In August, when I’m working in the garden, the first thought each day is which vegetables need to be picked right now. Then, how am I going to prepare them once they’re in the kitchen, and finally how can I put up the inevitable surplus into storage jars or freezer packets. My first step is always dealing with the most fragile thing I just picked, usually the constantly flowering tips of the basil plants. Since the delicate leaves turn black very quickly, they go right into the blender along with garlic, olive oil and a little lemon juice, to make a base for either pesto (with Parmesan) or a pistou (without Parmesan) sauce. Both versions can be easily frozen in pint jars for a year-round supply of fresh basil. At this time of the year I keep a fresh jar in the fridge, mostly of a quick pistou, and put it on everything from toast to roasted eggplant.

My standard way of preparing crunchy vegetables such as snap peas, broccoli, cauliflower or green beans is to blanch and then immediately chill them in very cold water. They’re ready to serve cold along with a preferred dip, or just plain, since they have that touch of sweetness that comes with fresh picked produce. I think of them as vegetable antipasti, to be accompanied by a few olives and some cheese.

The snap peas are blanched for only a minute or two, the broccoli flowerets and green beans a bit longer. Wait for the green vegetables to turn a brighter, slightly iridescent green and then quickly remove to the cold water bath to stop the cooking process. A few ice cubes always helps, especially for the snap peas. Cauliflower needs to blanch a bit longer, to when it just starts to get soft, before transferring it to the cold bath.

The benefit of the blanch and chill process is that the vegetables are also now ready for freezing. Except for the snap peas, which are too delicate, any surplus can go straight into a freezer bag. To prevent ice build up make sure to dry the chilled produce off first and then squeeze out as much air from the filled bag. In the deep of winter the green or white bits of summer are welcome additions to soups or stews.

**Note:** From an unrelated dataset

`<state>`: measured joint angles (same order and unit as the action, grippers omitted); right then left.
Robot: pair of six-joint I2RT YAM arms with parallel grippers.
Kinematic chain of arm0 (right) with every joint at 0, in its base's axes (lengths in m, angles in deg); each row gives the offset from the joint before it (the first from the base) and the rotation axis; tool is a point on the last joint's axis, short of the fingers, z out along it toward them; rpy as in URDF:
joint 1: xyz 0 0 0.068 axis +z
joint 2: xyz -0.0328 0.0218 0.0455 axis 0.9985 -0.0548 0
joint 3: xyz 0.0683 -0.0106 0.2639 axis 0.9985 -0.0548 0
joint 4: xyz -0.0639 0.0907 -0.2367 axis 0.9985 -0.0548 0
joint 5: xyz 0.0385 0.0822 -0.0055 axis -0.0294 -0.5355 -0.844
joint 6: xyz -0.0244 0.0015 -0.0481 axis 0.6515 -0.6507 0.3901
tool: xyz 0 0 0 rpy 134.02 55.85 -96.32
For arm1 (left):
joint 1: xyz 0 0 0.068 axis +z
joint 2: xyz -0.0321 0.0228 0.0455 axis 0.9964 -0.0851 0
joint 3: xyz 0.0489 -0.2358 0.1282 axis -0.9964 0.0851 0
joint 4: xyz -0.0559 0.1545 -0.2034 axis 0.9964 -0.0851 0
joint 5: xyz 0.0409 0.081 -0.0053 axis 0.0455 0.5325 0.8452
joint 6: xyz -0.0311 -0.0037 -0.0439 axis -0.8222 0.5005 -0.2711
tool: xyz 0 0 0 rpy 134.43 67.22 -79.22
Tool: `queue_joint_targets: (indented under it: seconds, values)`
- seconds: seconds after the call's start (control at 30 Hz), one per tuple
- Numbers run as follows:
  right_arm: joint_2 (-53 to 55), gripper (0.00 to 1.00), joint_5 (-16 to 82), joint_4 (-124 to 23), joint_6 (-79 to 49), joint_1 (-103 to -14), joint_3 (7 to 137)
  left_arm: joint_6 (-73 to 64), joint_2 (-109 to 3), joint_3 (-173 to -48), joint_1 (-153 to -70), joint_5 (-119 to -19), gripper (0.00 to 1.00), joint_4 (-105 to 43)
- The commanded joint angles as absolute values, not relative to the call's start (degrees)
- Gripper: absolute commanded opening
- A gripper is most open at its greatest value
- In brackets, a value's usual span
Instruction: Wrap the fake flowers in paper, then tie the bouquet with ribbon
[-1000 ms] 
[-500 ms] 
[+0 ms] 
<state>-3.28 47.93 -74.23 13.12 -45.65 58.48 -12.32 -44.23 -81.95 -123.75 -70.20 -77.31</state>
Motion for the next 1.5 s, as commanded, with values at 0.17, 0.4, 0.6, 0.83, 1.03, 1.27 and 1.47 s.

The flow of peppers has begun as well, led off by the sweet yellow Gypsy variety. Besides having them fresh, I also roast them for a Provençal style appetizer. Cut them in half, remove the seeds and stem, brush the skins with olive oil, sprinkle with sea salt, and place skin side up on parchment paper in a roasting pan. I let them brown or char slightly under the broiler for a smokey flavor. I freeze the extras, stacked flat in quart bags for later use.

Currently in the garden, the Blue Lake pole beans have reached the top of the three parallel 8-foot high x 8-foot long trellises and are trying to go higher still. To keep the beans within reach, I am training the ever upward spiraling stems to go horizontally onto connecting rafter poles laid between the tops of the trellises. It is a daily task since the leaders, following the call of heliotrophism, constantly keep growing towards the sun. The aim is to have a leafy arbor between the trellises, with the later ripening beans from the upper parts of the plants hanging straight down overhead, making for easy picking, though it will take a step ladder to reach them. But the initial rush of beans will start lower down on the side walls of the trellises. An Arch of Beans.